Elite Partners
Uncommon Thinkers: Jane Park
Founder and CEO, Tokki
By Seattle Mag March 27, 2024
This post is sponsored.
This article originally appeared in the March/April 2024 issue of Seattle magazine.
“Uncommon Thinkers” is a partnership between Greater Seattle Partners and Seattle magazine that showcases Seattle’s innovative and ambitious Korean American community.
When Jane Park goes on business development missions for her reusable gift wrap product company, the very mention of the word “Seattle” immediately opens doors.
Seattle, she says, is known as a place of innovation because of companies such as Nordstrom, Amazon, and Starbucks. Park hopes to add her leading-edge, value-driven startup, Tokki, to that list.

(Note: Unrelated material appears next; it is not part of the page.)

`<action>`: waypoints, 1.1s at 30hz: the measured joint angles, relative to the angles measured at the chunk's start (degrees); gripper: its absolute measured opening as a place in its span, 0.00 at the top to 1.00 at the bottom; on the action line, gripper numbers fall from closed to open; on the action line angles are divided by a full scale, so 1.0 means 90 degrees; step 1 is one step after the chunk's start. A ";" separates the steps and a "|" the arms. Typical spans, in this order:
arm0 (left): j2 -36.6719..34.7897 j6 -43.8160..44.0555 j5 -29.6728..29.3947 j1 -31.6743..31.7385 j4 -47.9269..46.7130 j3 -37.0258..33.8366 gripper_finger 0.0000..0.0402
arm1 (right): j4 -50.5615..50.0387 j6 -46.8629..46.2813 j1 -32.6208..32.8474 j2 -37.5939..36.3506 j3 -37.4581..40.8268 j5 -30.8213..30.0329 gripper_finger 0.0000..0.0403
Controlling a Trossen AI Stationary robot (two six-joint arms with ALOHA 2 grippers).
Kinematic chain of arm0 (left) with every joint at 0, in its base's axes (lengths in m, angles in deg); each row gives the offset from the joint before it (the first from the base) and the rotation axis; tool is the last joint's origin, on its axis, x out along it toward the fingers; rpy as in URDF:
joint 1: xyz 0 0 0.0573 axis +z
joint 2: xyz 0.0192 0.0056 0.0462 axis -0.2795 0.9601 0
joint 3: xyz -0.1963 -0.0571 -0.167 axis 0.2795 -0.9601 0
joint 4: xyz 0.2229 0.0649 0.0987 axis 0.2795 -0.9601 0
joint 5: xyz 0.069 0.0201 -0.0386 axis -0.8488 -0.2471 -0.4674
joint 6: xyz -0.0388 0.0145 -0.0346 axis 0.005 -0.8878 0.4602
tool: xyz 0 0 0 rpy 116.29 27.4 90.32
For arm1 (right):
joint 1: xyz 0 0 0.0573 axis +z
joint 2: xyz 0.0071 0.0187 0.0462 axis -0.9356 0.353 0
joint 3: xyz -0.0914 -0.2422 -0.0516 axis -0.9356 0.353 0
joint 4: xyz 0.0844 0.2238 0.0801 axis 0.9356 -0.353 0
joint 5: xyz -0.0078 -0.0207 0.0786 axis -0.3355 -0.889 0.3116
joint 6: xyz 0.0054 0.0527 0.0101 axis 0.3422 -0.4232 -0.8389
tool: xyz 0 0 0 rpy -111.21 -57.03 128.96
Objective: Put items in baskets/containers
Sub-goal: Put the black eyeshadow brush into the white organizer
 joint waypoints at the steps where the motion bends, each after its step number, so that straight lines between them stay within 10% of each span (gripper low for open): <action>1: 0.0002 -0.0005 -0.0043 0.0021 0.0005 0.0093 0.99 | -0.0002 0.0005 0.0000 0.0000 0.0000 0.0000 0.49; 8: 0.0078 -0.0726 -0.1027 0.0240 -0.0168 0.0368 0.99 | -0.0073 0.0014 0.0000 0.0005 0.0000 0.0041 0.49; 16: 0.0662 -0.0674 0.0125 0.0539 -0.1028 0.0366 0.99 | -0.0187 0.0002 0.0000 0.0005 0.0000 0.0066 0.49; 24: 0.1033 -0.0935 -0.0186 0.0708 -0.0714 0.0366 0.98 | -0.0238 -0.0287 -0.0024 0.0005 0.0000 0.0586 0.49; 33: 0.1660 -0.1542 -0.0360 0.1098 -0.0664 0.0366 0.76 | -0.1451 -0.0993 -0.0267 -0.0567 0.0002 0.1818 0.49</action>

She’s well on her way. The serial entrepreneur launched Tokki — a line of endlessly reusable, eco-friendly gift bags designed with a built-in digital greeting card — as a direct-to-consumer brand in 2019 after noticing all the trash created when she and her family opened presents. Tokki is now in more than 400 independent retailers across the country and has users in all 50 states. It became a partner on shopping channel QVC and, last holiday season, launched in Target stores across the country. Companies including Amazon and Microsoft also use Tokki in their employee-recognition programs.
Park took her first venture, Julep, from an online-first beauty brand to omnichannel distribution, including at beauty companies Ulta, Sephora, and Nordstrom. She later sold it as part of a $120 million deal. In late 2021 she became the first Korean American to take a company public as CEO on the New York Stock Exchange with special purpose acquisition company Athena Consumer.
Park — a first-generation Korean immigrant — recalls being just 4 years old when she was dropped off at kindergarten without knowing any English. She went on to earn an undergraduate degree from Princeton University and a law degree from Yale University.
She moved to Seattle from Washington, D.C., because of the “significant” Korean population here. She had never even visited. She quickly found a job at Starbucks, eventually becoming the company’s director of New Ventures, where she created business strategies and launched a new consumer business in liqueurs.
She has also served on the Washington State Opportunity Scholarship board of directors for more than a decade. The organization offers financial aid, mentorship opportunities, and career training to support scholars as they build pathways to high-demand careers.
Throughout it all, Park has been an evangelist for both women and the Asian community.
“Seattle is unique because of its diversity, and in particular the Asian Pacific diversity,” Park says. “Seattle is perfect at the intersection of creativity, consumer, and technology. This is such an inspirational place.”